[Warning: If you are interested in a calm, comfortable life, this blog will be counterproductive for you.]

Wednesday, October 8, 2014

2 Ways the Biography of Walt Disney Impacted Me (book review)

Walt Disney shaped the imagination of the twentieth century. He was the first to actually tell a story with animation (rather than merely do slapstick jokes). He was the first to use sound with animation. He was the first to produce color animation. He was the first to do a full-length animated movie. His was the first movie studio to create shows for TV. He created animatronic robots to put on live shows. And Disneyland immersed us in an entirely new experience that’s still blowing our minds today.

Even more significant than technology were the themes of his stories. They inspired the dreams of millions across the world. Maybe even your own values were influenced with themes like: Believe in your dreams and they’ll come true. Be true to yourself. Don’t lose your childlike qualities. Sometimes, for the good of others, you have to make sacrifices (think Old Yeller).

I knew most of that. I was one of the kids raised with Disney cartoons and movies, from the classic animated movies to the black and white Zorro TV show. But I didn’t know much about him personally. What I learned challenged me—in more ways than one.

First, the image of the warm, gentle uncle who told great stories was only partly true. It was true that he loved stories and told them constantly. And he did dote on his children and grandchildren. But as a boss, he was unanimously described as a hard, autocratic taskmaster. He regularly (often daily) shouted at his employees—including foul language. He even had a practice during his later years of random firing and rehiring, to keep them from being complacent, he said.

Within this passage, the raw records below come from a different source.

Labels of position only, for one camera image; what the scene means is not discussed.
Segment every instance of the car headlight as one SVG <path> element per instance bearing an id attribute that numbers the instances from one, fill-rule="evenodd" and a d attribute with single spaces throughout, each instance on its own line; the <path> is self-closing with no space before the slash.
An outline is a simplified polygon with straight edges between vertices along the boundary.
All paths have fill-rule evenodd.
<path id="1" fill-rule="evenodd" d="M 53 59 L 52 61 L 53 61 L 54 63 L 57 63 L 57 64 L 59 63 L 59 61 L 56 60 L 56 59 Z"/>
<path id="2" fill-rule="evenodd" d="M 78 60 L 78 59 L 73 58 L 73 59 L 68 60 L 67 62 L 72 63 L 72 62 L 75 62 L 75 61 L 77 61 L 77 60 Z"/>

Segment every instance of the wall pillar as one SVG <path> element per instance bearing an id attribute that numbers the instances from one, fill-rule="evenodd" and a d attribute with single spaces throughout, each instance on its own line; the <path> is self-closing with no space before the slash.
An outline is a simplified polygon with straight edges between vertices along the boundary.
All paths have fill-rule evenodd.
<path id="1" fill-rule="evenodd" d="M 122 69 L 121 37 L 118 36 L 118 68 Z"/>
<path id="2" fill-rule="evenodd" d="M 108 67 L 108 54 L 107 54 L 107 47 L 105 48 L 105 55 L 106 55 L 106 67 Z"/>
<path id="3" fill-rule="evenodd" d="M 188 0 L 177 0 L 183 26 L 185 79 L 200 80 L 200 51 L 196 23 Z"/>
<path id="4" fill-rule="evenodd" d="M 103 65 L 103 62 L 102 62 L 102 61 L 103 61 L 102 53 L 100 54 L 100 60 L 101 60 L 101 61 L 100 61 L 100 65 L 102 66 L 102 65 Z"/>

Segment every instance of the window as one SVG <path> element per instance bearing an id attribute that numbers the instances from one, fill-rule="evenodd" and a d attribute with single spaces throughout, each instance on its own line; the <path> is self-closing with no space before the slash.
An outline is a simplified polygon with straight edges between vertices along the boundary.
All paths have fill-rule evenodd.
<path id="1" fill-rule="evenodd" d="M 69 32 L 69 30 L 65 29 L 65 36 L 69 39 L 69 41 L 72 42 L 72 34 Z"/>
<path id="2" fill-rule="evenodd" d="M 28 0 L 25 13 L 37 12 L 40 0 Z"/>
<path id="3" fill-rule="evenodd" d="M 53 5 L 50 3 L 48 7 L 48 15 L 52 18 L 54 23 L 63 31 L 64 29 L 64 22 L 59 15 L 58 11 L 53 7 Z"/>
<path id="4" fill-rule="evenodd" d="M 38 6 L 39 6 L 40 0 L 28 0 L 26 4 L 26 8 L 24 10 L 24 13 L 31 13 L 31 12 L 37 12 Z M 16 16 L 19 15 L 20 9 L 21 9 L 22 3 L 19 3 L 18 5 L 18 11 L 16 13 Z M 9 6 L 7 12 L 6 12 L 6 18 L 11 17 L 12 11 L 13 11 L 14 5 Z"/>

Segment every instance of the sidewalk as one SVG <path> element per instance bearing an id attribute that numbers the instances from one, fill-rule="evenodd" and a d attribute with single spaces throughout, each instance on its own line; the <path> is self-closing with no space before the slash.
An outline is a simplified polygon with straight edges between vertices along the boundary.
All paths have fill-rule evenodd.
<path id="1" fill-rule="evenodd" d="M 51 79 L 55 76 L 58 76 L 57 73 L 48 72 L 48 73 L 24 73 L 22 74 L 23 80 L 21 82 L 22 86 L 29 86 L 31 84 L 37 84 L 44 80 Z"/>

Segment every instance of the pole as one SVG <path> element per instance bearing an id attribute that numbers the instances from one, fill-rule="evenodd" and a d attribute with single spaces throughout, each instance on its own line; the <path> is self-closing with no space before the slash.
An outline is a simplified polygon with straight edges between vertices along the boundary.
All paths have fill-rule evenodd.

Second, this was all driven by a passion—his obsession even—to create masterpieces. He literally wanted every project to change the industry forever. Money was no concern to him. If he had to go over budget by $2 million and 2 years, he did. (That happened making Snow White, Peter Pan, Sleeping Beauty, etc.) 

Third, he hurt a lot of people because he couldn’t release control. Projects bottlenecked, waiting for him to approve details. People were fired for getting too influential (he saw them as a threat). And after a while some of his best people left to do great work at other studios. Looney Tunes and Mister Magoo were both created by ex-Disney animators who couldn’t stand working for Walt Disney any longer. 

The book was well written—I enjoyed reading it as a story. (Click the image above to link to the book on Amazon.) But the story of his life impacted me, deeply even, in two ways.

One, I have decided to spend my life trying to create masterpieces. His passion for greatness inspired and convicted me. There are a couple of personal creative projects I was planning to make good enough and then move on. It wasn’t a conscious choice as much as an unwillingness to pay the price great work requires. But when everyone around Walt Disney, including his brother, told him that he didn’t need to make every project a masterpiece, he went for it anyway. So, after thinking and praying a lot about it, I’m committing, right here and right now, to aim to create masterpieces. Oh, I’ll make mistakes and probably, like Disney, will turn out some flops. But I will at least aim for the best every time.

Two, I saw the cost of trying to reach greatness alone. You might get there, if you strive hard enough long enough. But you might end up like Disney: famous, but lonely. He died of lung cancer, after 50 years of chain-smoking. And aside from his wife and kids, he had no real friends. None.

Greatness is more than masterful art (or science or teaching or sales). So I’m also committed to creating masterpieces in collaboration with deep friends.